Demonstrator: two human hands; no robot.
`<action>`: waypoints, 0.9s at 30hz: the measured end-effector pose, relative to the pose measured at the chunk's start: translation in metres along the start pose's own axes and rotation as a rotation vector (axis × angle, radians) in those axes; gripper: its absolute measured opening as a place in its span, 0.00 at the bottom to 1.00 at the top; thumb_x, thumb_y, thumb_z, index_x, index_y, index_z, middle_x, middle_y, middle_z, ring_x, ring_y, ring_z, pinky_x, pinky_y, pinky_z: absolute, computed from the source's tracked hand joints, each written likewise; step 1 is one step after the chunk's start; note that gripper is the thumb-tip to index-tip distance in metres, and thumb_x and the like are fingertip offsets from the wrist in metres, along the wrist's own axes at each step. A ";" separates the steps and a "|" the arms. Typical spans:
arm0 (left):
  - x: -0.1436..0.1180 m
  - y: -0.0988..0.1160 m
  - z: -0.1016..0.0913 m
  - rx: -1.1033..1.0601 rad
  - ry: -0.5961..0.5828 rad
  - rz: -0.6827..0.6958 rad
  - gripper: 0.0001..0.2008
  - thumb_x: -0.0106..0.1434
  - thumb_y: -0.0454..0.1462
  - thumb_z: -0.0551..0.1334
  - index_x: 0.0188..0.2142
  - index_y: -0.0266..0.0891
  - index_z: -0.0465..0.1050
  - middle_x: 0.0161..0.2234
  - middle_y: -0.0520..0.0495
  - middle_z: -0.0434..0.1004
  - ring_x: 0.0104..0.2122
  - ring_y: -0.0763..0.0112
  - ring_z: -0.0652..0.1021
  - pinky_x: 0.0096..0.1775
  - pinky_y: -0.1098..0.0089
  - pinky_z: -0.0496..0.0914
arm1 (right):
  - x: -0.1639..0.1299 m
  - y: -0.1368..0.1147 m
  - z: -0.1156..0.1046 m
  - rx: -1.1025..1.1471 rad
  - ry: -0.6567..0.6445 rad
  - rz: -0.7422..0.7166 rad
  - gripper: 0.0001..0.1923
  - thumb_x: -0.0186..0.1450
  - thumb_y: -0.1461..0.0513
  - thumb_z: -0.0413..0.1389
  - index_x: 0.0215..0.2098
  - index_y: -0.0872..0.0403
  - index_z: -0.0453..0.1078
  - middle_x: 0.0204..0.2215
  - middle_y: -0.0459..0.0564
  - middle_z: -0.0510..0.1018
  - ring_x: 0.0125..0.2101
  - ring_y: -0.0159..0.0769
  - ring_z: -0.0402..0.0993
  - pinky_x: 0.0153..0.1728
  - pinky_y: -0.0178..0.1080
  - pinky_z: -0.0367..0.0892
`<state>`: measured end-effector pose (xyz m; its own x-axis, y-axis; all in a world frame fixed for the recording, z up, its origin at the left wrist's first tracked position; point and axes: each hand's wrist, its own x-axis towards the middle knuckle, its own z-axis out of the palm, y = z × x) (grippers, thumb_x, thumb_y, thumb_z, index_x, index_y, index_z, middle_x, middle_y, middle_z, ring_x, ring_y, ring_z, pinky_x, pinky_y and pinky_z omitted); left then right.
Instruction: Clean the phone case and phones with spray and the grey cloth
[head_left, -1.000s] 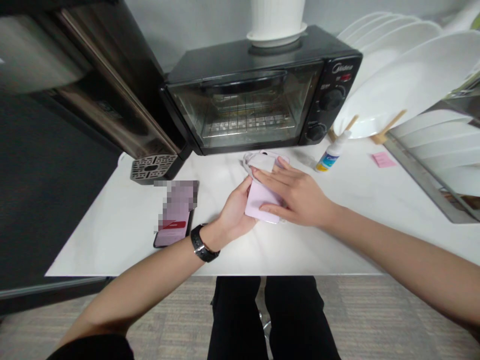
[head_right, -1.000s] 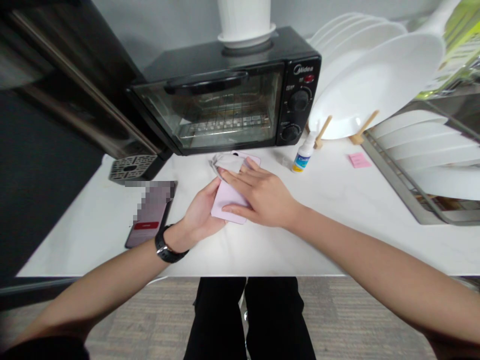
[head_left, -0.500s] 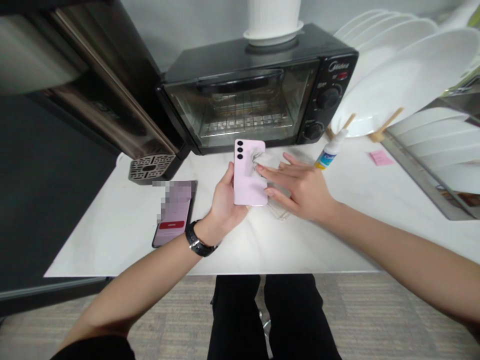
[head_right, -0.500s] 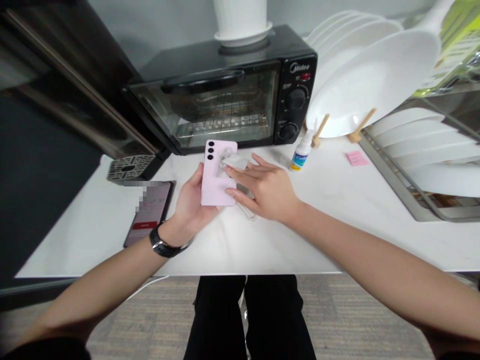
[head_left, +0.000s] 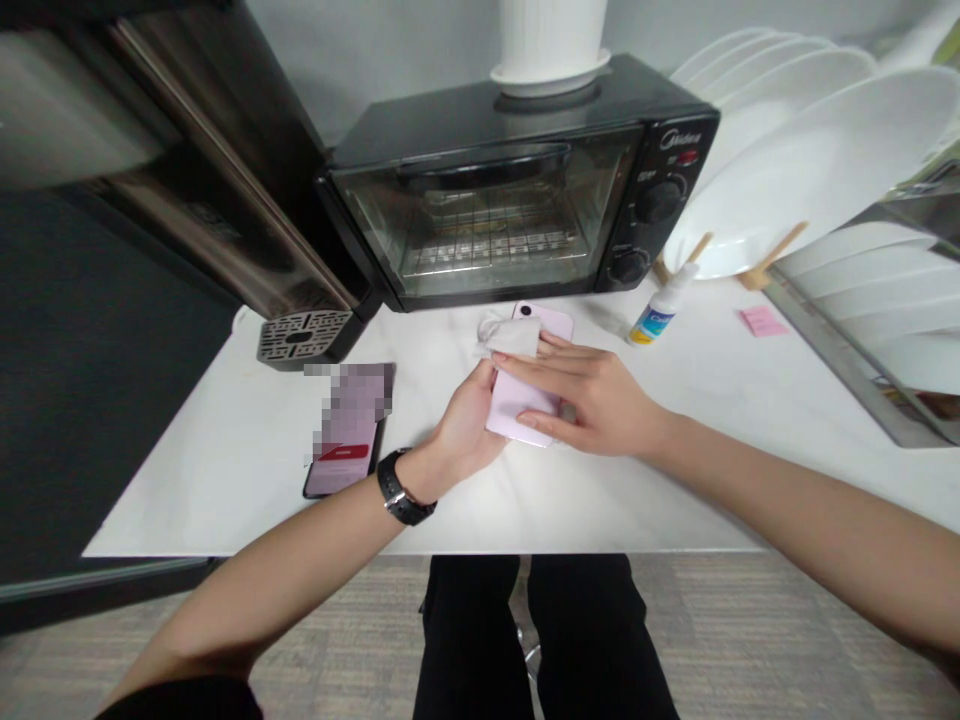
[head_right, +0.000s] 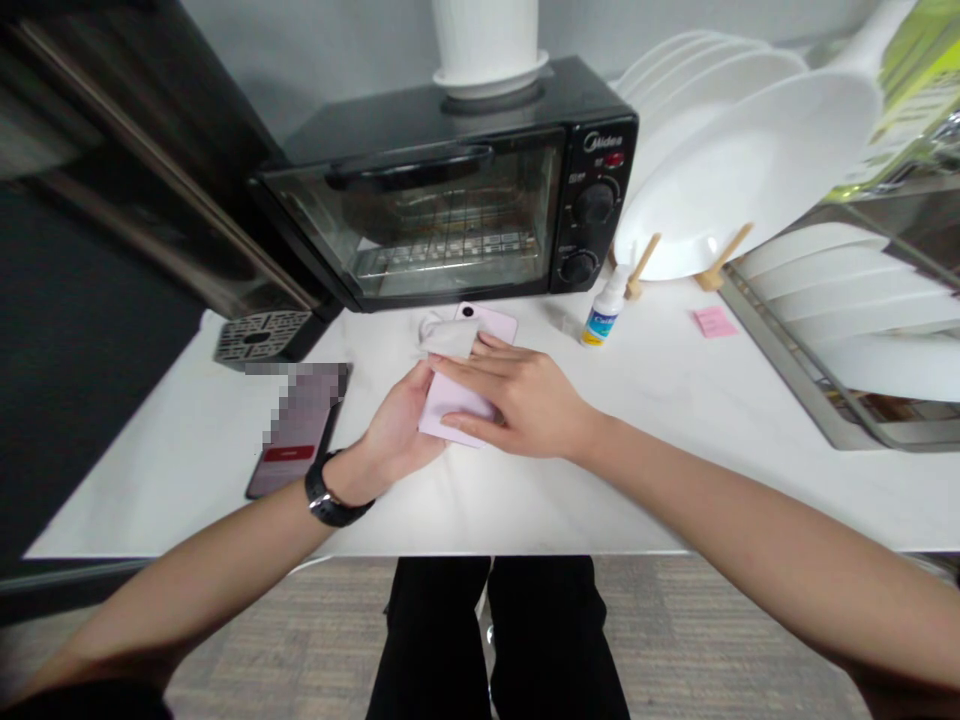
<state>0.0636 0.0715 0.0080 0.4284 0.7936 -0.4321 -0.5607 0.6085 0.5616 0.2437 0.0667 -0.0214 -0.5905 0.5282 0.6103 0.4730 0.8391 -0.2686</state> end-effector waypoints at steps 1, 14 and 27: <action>0.000 0.001 -0.001 0.011 -0.010 -0.010 0.26 0.82 0.40 0.46 0.65 0.33 0.76 0.47 0.38 0.90 0.52 0.50 0.88 0.58 0.52 0.80 | 0.001 -0.002 0.000 0.042 0.002 -0.038 0.31 0.79 0.51 0.57 0.75 0.55 0.67 0.60 0.60 0.85 0.63 0.53 0.82 0.71 0.61 0.70; 0.004 0.017 -0.005 0.001 0.055 0.188 0.33 0.83 0.53 0.46 0.65 0.32 0.77 0.51 0.37 0.89 0.51 0.54 0.87 0.58 0.60 0.79 | 0.001 -0.005 -0.007 0.010 0.095 0.051 0.15 0.79 0.58 0.56 0.52 0.52 0.85 0.48 0.53 0.91 0.47 0.47 0.91 0.59 0.53 0.83; -0.001 0.008 -0.004 0.125 0.010 -0.026 0.24 0.83 0.47 0.52 0.56 0.37 0.83 0.45 0.41 0.90 0.54 0.48 0.87 0.59 0.55 0.80 | 0.001 0.007 -0.003 -0.026 0.099 0.130 0.30 0.80 0.51 0.55 0.73 0.58 0.68 0.63 0.64 0.83 0.49 0.48 0.87 0.74 0.66 0.64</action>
<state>0.0560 0.0753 0.0101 0.4338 0.7782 -0.4542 -0.4568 0.6245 0.6336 0.2487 0.0726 -0.0203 -0.4569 0.6153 0.6424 0.5588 0.7604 -0.3309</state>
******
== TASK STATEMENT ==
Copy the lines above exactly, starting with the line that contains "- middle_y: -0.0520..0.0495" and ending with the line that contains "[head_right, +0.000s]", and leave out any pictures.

== SOLVED PROBLEM ==
  - middle_y: -0.0520..0.0495
  - middle_z: -0.0434..0.1004
  - ring_x: 0.0104..0.2122
  - ring_y: -0.0763..0.0112
  - ring_z: -0.0652..0.1021
  - pinky_x: 0.0096..0.1775
  - pinky_y: -0.1098..0.0089
  - pinky_z: -0.0496..0.0914
arm1 (right):
  - x: -0.1639..0.1299 m
  - y: -0.1368..0.1147 m
  - z: -0.1156..0.1046 m
  - rx: -1.1025..1.1471 rad
  - ry: -0.6567..0.6445 rad
  - rz: -0.7422..0.7166 rad
  - gripper: 0.0001..0.1923
  - thumb_x: -0.0186..0.1450
  - thumb_y: -0.1461..0.0513
  - thumb_z: -0.0413..0.1389
  - index_x: 0.0215..0.2098
  - index_y: -0.0872..0.0403
  - index_z: -0.0453..0.1078
  - middle_x: 0.0204..0.2215
  - middle_y: -0.0459..0.0564
  - middle_z: -0.0510..0.1018
  - ring_x: 0.0125..0.2101
  - ring_y: -0.0159..0.0769
  - ring_z: -0.0402..0.0993
  - pinky_x: 0.0153..0.1728
  - pinky_y: -0.0178..0.1080
  - pinky_z: -0.0367..0.0892
`<state>`: measured end-effector pose (xyz m; its own x-axis, y-axis; all in a world frame fixed for the recording, z up, its origin at the left wrist's first tracked position; point and axes: each hand's wrist, its own x-axis towards the middle knuckle, its own z-axis out of the palm, y = z × x) (grippers, thumb_x, thumb_y, thumb_z, index_x, index_y, index_z, middle_x, middle_y, middle_z, ring_x, ring_y, ring_z, pinky_x, pinky_y and pinky_z omitted); left then right.
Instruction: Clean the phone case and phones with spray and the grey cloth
[head_left, -1.000s] 
[head_right, -1.000s] 
[head_left, -0.500s] 
[head_right, -0.500s] 
[head_left, +0.000s] 
[head_right, +0.000s] 

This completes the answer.